The artists of Der Blaue Reiter They only had in common with Die Brücke their fight against positivism and their rejection of bourgeois society. Kandinksy and his company were supporters of a much more spiritual art, quite removed from the impulses rampant and dark worlds that Kirchner and his companions vomited, almost literally, on the fabric.
Der Blaue Reiter he leans more towards a refined painting, closely connected with other artistic expressions such as music. Thus, while the artists of Die Brücke expressed with, we could say, a certain "rapture", Kandinsky's philosophy leaned more towards a liberation of the soul through colour.
In Kandinsky's works, colors float, “dance” as if to the beat of music.

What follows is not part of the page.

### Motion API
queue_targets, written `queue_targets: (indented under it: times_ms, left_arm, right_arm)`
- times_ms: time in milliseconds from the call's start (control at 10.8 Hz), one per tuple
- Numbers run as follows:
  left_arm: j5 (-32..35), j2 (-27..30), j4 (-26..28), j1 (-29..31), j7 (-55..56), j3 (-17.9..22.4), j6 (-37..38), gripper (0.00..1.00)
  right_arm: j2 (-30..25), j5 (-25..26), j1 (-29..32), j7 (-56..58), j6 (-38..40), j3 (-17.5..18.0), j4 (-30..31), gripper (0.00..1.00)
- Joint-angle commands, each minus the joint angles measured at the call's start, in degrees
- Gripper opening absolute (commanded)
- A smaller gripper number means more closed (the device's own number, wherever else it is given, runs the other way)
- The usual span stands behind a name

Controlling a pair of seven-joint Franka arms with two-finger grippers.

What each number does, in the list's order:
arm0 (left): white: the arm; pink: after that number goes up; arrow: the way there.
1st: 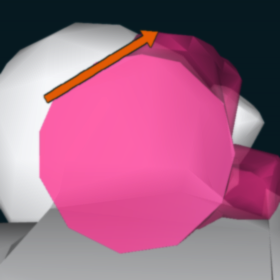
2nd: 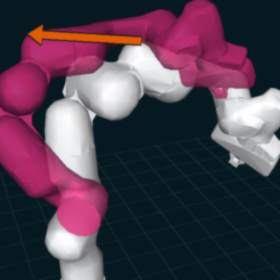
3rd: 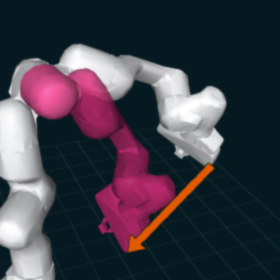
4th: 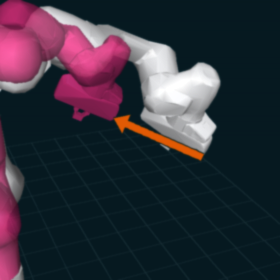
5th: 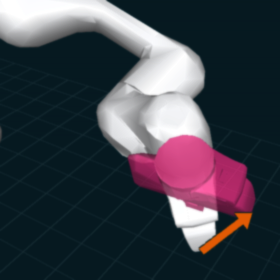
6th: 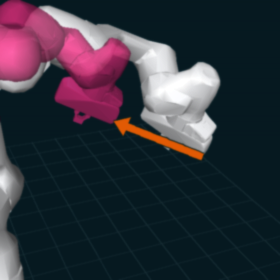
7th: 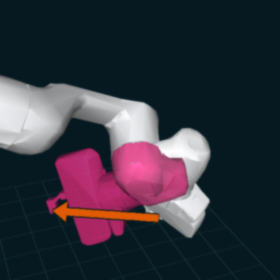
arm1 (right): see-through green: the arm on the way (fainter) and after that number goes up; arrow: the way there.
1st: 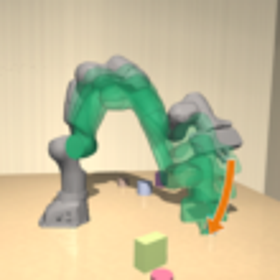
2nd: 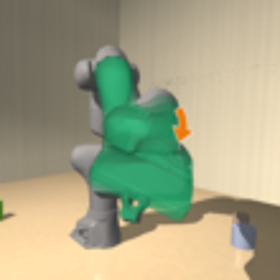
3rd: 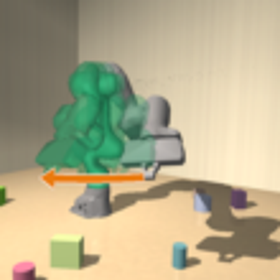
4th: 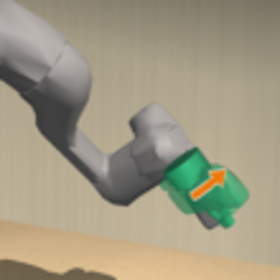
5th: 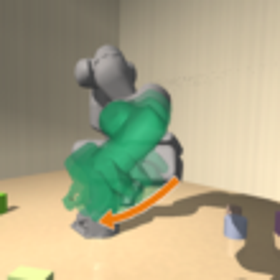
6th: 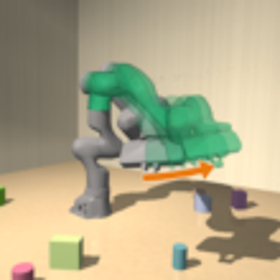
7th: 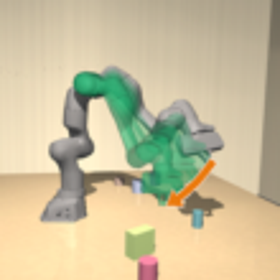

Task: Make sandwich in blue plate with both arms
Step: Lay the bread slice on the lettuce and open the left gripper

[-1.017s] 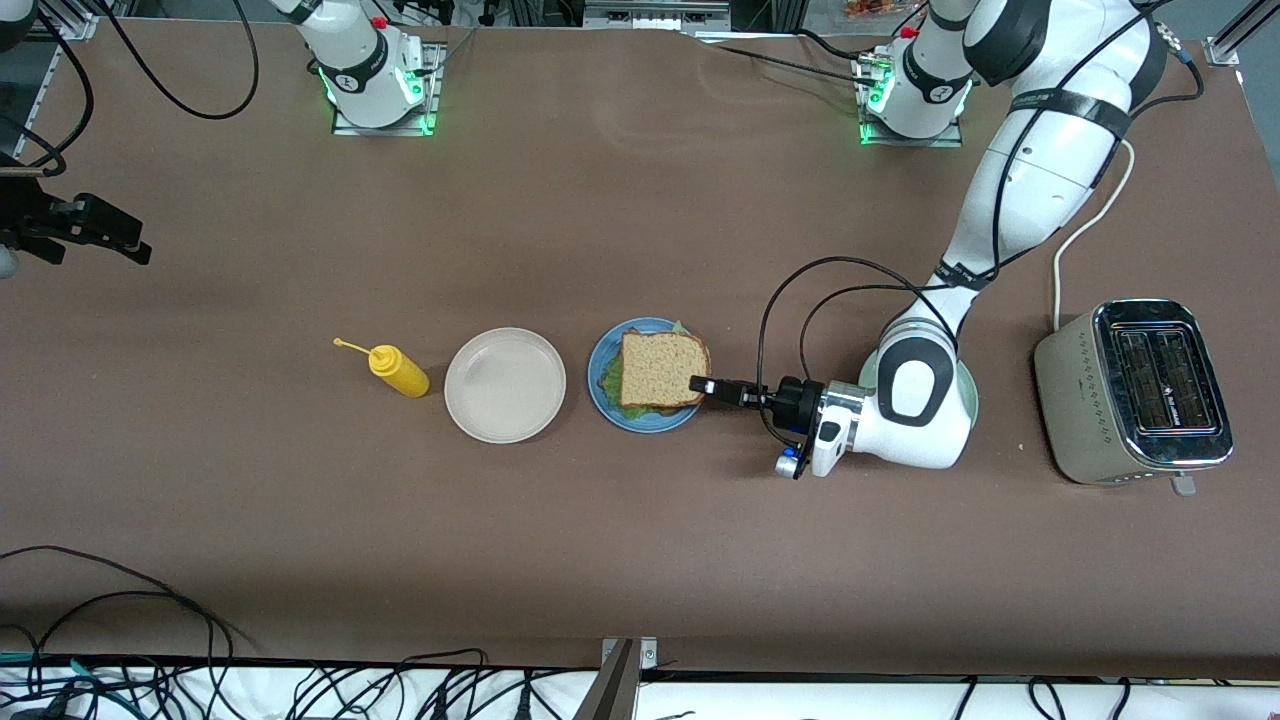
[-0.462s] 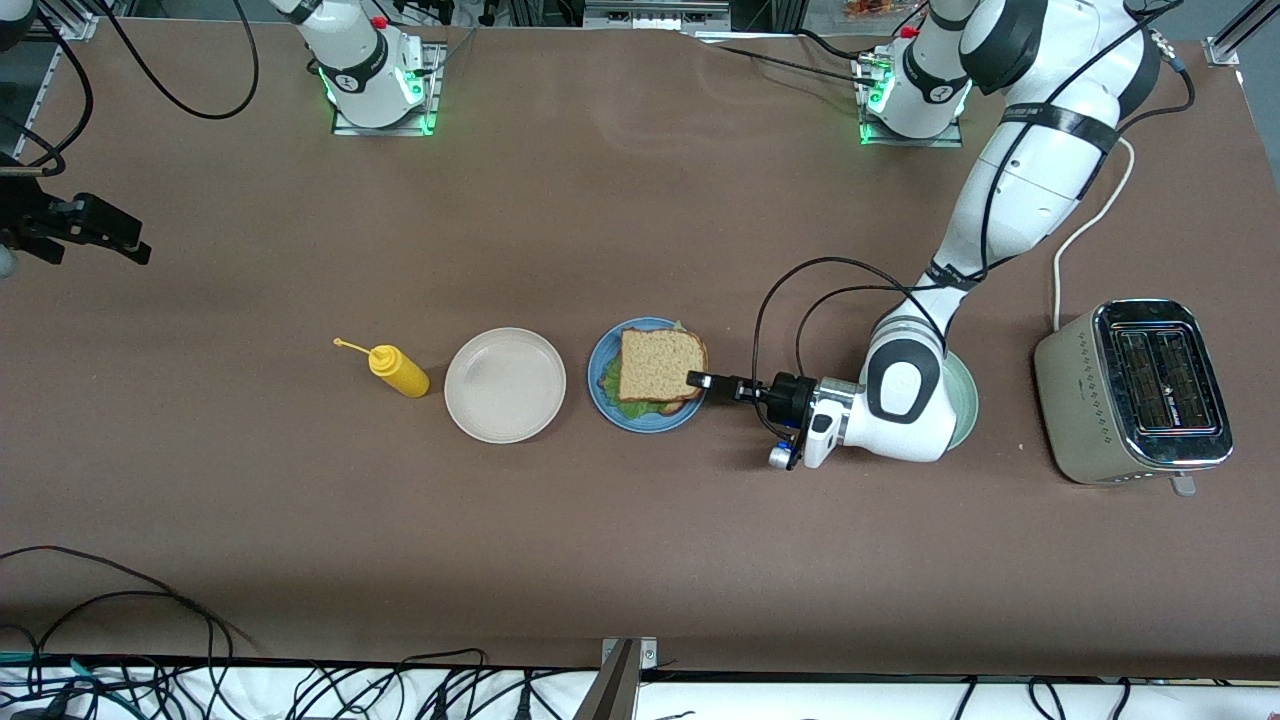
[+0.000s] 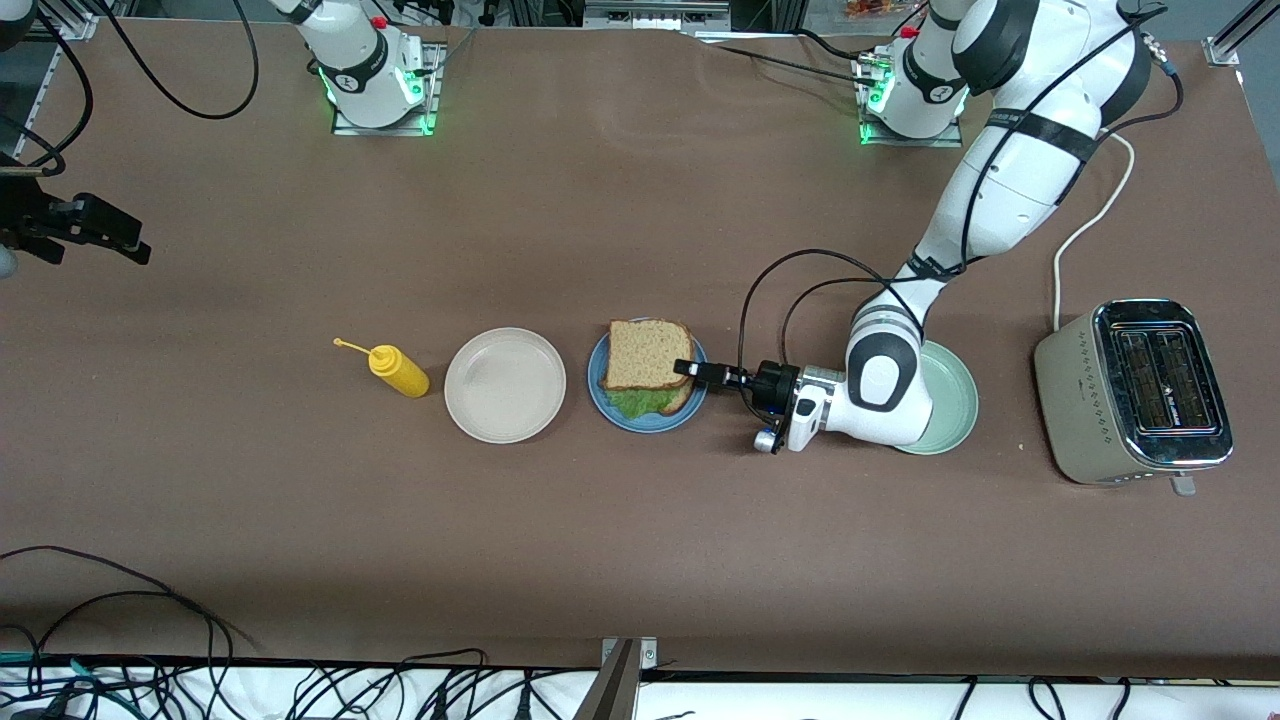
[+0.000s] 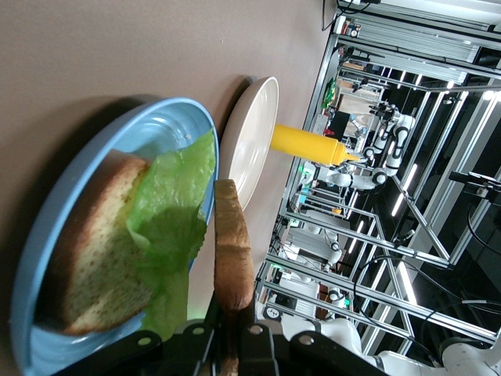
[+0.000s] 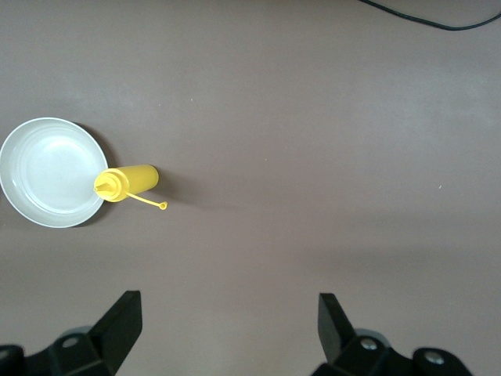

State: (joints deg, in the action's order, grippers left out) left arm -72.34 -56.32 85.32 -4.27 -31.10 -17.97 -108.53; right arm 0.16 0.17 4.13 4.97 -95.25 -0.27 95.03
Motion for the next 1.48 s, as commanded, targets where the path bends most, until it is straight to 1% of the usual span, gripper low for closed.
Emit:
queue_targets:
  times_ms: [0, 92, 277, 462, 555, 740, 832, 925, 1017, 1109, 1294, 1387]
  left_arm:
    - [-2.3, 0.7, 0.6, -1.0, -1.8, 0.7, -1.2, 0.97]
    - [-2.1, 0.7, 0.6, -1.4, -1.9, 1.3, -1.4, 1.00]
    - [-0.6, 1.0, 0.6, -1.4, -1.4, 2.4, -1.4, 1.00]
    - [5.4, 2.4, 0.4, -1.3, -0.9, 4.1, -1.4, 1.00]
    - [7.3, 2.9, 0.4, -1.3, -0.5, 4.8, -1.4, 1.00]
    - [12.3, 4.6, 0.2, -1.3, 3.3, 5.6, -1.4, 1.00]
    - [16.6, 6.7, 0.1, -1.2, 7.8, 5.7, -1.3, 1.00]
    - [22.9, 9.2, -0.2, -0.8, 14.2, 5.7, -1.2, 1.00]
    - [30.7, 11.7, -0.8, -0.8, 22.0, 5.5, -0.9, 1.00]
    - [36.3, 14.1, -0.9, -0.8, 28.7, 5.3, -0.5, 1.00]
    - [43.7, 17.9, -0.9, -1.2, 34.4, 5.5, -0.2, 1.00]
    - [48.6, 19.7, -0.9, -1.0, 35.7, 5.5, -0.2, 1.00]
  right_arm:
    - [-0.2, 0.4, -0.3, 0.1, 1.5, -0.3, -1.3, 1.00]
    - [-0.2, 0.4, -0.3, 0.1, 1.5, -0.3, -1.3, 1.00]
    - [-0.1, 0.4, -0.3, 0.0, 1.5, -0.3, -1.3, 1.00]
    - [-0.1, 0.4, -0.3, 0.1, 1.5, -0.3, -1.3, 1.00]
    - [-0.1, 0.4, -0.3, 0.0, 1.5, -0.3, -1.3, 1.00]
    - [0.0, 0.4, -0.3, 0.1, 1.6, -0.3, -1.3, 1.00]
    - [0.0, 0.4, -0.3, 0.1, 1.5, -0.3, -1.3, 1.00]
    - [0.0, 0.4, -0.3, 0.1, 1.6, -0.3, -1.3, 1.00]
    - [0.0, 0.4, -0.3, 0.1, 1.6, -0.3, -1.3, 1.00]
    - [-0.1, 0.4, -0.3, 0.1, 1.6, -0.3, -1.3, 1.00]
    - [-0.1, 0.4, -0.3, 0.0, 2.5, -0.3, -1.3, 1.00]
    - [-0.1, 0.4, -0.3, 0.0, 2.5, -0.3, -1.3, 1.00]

The liberation of the tonalities and his separation from the motif are total, to the point that, already in his first paintings, the Russian painter aims for total abstraction. His ideas are reflected in his immortal book Of the spiritual in art, published in 1911 and which is a true revelation about the expressive power of colour. Obviously, Kandinsky's work owed a lot to the unleashed brush of the Fauves.
Another component of Der Blaue Reiter It was August Macke (1887-1914), who incidentally met his death in the ranks of World War I at the young age of twenty-seven. Macke also achieved delicate expression through the Fauvist coloring of his paintings. Among the female figures, it is important to highlight Gabriele Münter (1877-1962); She was Kandisnky's partner and one of the most active (and forgotten) artists of German Expressionism.